There was a problem hiding this comment.
I did that first because I knew that I'll need Mutexes for synchronization of other parts, and to be honest, I forgot that our senders are Clone, so I thought Mutex is the only option, but it's not the case.
There was a problem hiding this comment.
to be honest, I forgot that our senders are Clone, so I thought Mutex is the only option, but it's not the case
That's not entirely correct. Because our LoggingSender<MqttMessage> internally uses futures::channel::mpsc::Sender, which is send(&mut self), we need the methods to be &mut self as well if we want to use the sender. However, if we put the sender behind a Mutex, we can implement send(&self), allowing methods of the worker to also be &self.
| while let Some(event) = messages.recv().await { | ||
| let worker = Arc::clone(&worker); | ||
|
|
||
| tokio::spawn(async move { |
There was a problem hiding this comment.
I had a different model in mind where we have independent workers (even actors, may be) for each operation handler with minimal coordination with the top level mapper actor/worker, eliminating the need to share and lock the top level converter. This mapper actor would still coordinate the MQTT messages and convert them to typed operation messages and dispatch that to those respective operation workers. Once the worker gets an operation message, they should be able to freely exchange messages between the other actors like upload/download actors. Extending the usage of the RequestEnvelope beyond the HTTP actors would be key to enabling this.
There was a problem hiding this comment.
I had a different model in mind where we have independent workers (even actors, may be) for each operation handler with minimal coordination with the top level mapper actor/worker, eliminating the need to share and lock the top level converter.
Yes, the idea would be to decouple as much as possible from CumulocityConverter wrt. the operation handling, so it can be run separately as a new task, or maybe as a new actor, without locking the rest of the converter. Right now, basically all the functionality is implemented in CumulocityConverter in &mut self methods, so it's impossible to run stuff concurrently without locking.
Ideally the each operation handler should be as independent as possible, and we should be able to easily reason about each in isolation, without the control flow jumping between actor.rs, converter.rs, and e.g. log_upload.rs.
Right now they're just tokio tasks, because my current goal is to just move the boundary on which we block, but the handlers could definitely be extracted out of the main actor.
This mapper actor would still coordinate the MQTT messages and convert them to typed operation messages and dispatch that to those respective operation workers. Once the worker gets an operation message, they should be able to freely exchange messages between the other actors like upload/download actors. Extending the usage of the RequestEnvelope beyond the HTTP actors would be key to enabling this.
That's right, the actor which owns the MQTT message box should route these operation state change message to the operation handlers, which should then be able to do do blocking stuff, like wait for the upload, without synchronizing with the main actor. But I'd say that we overuse messages a bit. It's fine to have actors that manage shared mutable state, but for downloading/uploading, what shared state is there that needs to be managed between different downloads/uploads? Why shouldn't we use the downloader/uploader directly instead of going via the actor?

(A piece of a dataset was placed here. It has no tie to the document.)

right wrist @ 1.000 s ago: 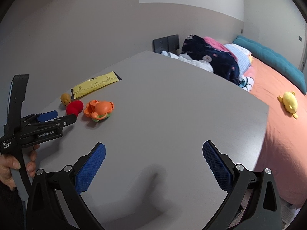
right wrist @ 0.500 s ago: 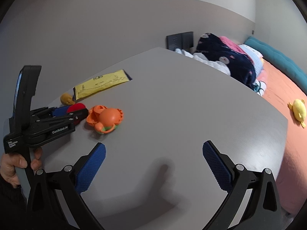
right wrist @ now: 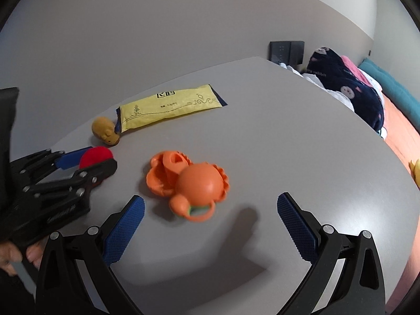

And I believe that sometimes we use the actor only so that we can mock it in tests. That instead of having an interface that we can mock, we effectively mock the interface by simulating messages being sent in the message boxes. And I think this way of testing is a bit tedious, because you need to handle and ignore unrelated messages, and sometimes when messages are not being send by actor under test, you need to do timeouts, and so on. I think there's room for improvement there.
But that's a discussion for another time, and I expect we'll discuss it more in the future. For the purposes of this PR, the important part is allowing handlers to await either tasks they themselves spawn, or requests sent to other actors via RequestEnvelope, one of these two.
There was a problem hiding this comment.
Why shouldn't we use the downloader/uploader directly instead of going via the actor?
One additional reason, other than message visibility and testability, is to control the bandwidth usage as well. We don't want to let too many uploads/downloads happening parallelly, to reduce the load on the network and the disk. Routing those via a centralised downloader/uploader will let us better control the maximum parallelism that can be allowed.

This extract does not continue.